4.3.04

LINK: I'm entirely at a loss at how to even begin responding to this Gregg Easterbrook post. Good point about the relative willingness to let violence in movies pass, but...

"A few years ago I mentioned in a New Republic article that Vivid, though its product are extremely X-rated, has an absolute ban on violence or menace. A company official dropped me a note explaining why: To depict sex and violence together would be irresponsible, he said. Note that this is how mainstream pornographers feel, while the big corporate studios churn out screaming and torture, and treat women as objects to be slashed.

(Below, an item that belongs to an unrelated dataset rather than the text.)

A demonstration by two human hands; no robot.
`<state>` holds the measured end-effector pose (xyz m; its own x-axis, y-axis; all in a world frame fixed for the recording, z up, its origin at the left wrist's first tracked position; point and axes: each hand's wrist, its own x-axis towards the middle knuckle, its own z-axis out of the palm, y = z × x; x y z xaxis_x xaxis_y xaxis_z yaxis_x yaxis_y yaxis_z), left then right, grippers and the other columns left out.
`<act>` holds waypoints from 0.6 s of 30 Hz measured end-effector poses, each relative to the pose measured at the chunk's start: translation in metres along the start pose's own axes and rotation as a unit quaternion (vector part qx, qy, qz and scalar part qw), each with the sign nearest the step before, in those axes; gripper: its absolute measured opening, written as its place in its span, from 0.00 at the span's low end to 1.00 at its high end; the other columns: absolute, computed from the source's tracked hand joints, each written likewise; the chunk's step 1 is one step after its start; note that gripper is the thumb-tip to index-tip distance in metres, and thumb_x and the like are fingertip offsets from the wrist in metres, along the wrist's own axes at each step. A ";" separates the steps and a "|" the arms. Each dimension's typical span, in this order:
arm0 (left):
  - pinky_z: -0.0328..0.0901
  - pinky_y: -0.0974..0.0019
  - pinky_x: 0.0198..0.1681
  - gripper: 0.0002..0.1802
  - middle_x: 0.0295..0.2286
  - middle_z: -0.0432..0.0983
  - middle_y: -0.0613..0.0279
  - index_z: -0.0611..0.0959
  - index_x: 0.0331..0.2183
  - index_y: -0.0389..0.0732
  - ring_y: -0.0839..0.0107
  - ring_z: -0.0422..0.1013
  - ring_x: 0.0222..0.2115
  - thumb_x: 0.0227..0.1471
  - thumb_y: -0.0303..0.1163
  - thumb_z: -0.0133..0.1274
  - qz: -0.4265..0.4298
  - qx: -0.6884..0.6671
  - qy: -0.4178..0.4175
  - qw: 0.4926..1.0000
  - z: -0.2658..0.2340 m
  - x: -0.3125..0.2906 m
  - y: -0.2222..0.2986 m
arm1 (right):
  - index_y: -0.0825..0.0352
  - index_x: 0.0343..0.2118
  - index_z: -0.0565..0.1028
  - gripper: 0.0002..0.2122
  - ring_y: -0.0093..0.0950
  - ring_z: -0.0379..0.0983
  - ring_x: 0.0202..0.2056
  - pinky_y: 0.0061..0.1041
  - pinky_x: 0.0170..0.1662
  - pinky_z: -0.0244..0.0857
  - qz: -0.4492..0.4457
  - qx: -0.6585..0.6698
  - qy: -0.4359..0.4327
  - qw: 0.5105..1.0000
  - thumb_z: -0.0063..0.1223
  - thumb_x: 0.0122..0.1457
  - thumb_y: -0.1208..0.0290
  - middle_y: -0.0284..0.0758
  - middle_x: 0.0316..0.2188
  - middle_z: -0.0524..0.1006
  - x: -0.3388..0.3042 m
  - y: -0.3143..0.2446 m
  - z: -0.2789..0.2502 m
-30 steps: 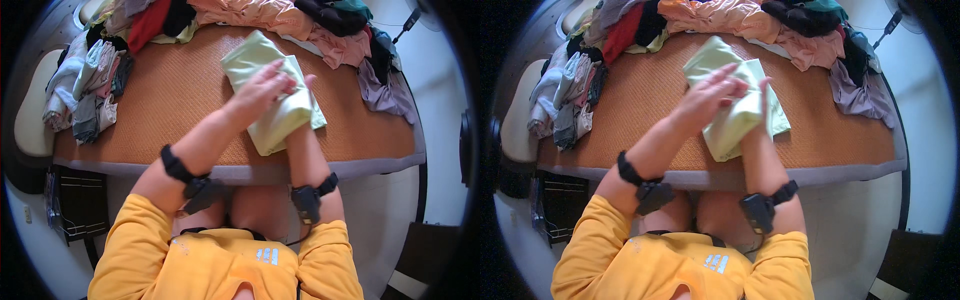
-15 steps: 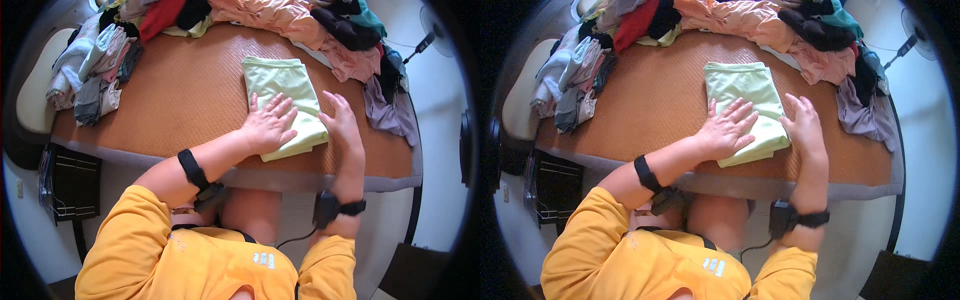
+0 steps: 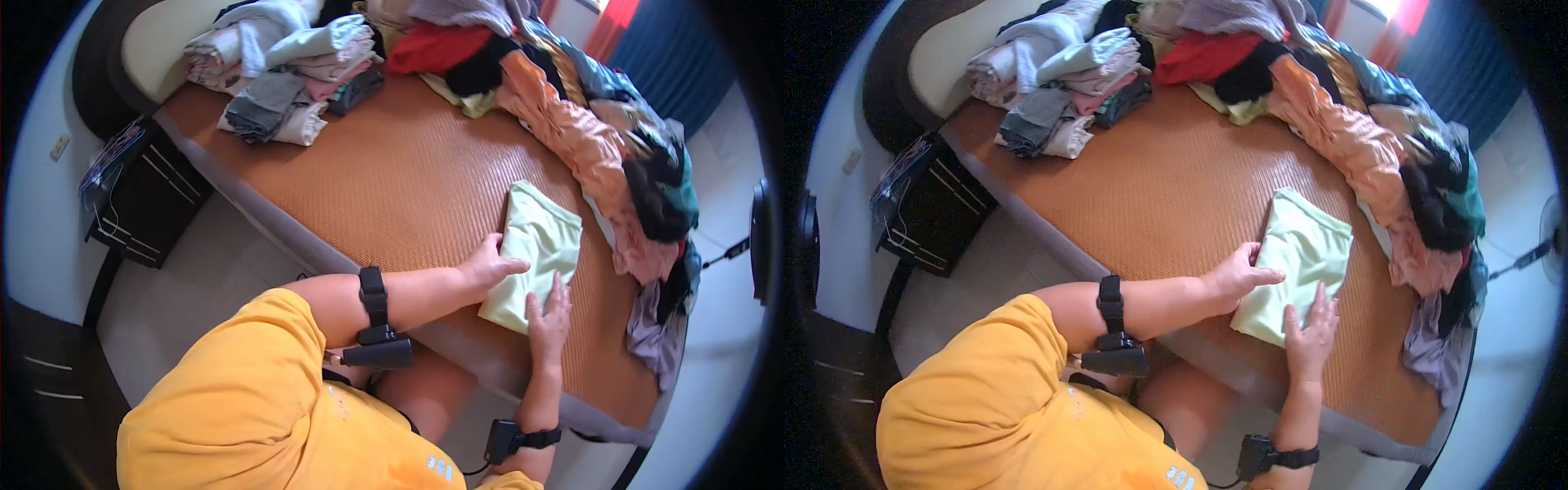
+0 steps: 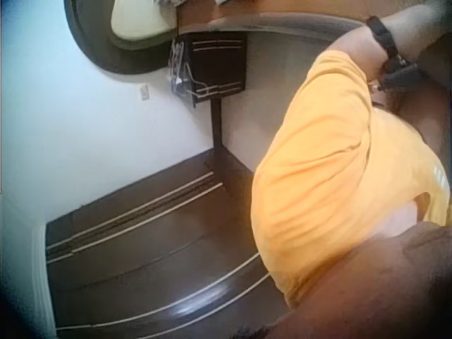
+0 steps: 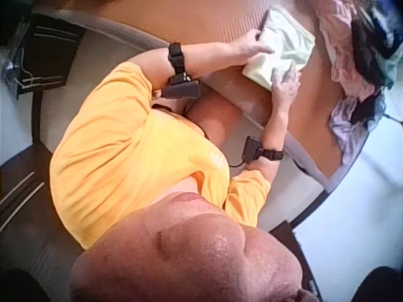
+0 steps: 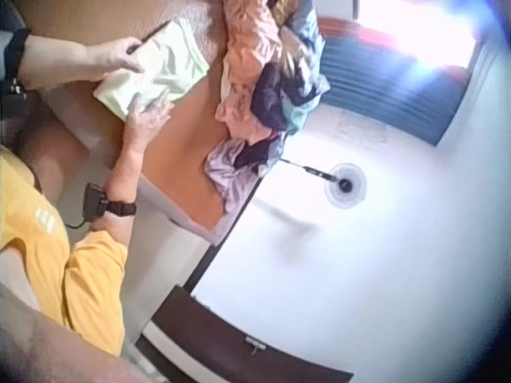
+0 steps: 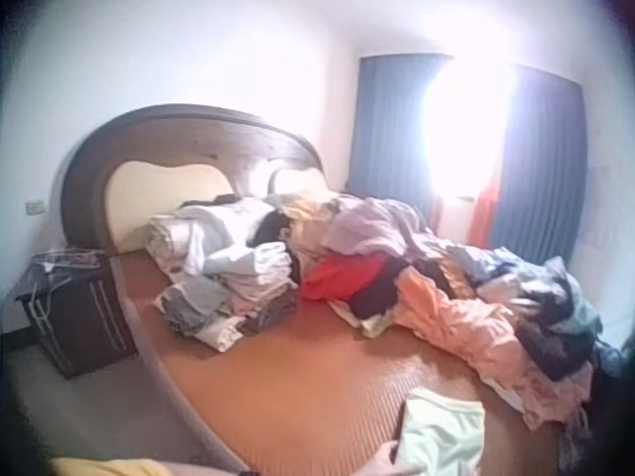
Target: Folding various shirts and laundry items on a bed.
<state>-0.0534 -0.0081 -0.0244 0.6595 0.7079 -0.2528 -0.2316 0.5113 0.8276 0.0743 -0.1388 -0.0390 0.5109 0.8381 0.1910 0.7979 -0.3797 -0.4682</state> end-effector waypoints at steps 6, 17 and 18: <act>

Perhaps Ashcroft and others in his camp have no problem with Sony or Time-Warner exalting slaughter, but a big problem with movies that show sex, because the porn world is one of the few in which women command the big salaries and make the decisions, while the men are afterthoughts. As Susan Faludi detailed in her book Stiffed, porn starlets not only make serious money while their male counterparts are ill-paid; porn's female stars have considerable input into the flavor of the movies, which is why mainstream pornography generally depicts women as confident and assertive, while men are presented as compliant dim-wits whose sole virtues are cute butts and a useful appendage. It's a weird twist, but mainstream porn has become, as Faludi wrote, quasi-feminist--in these movies the women are in control and the women have all the fun. The John Ashcrofts of the world may find that more objectionable than depictions of women being slashed to death."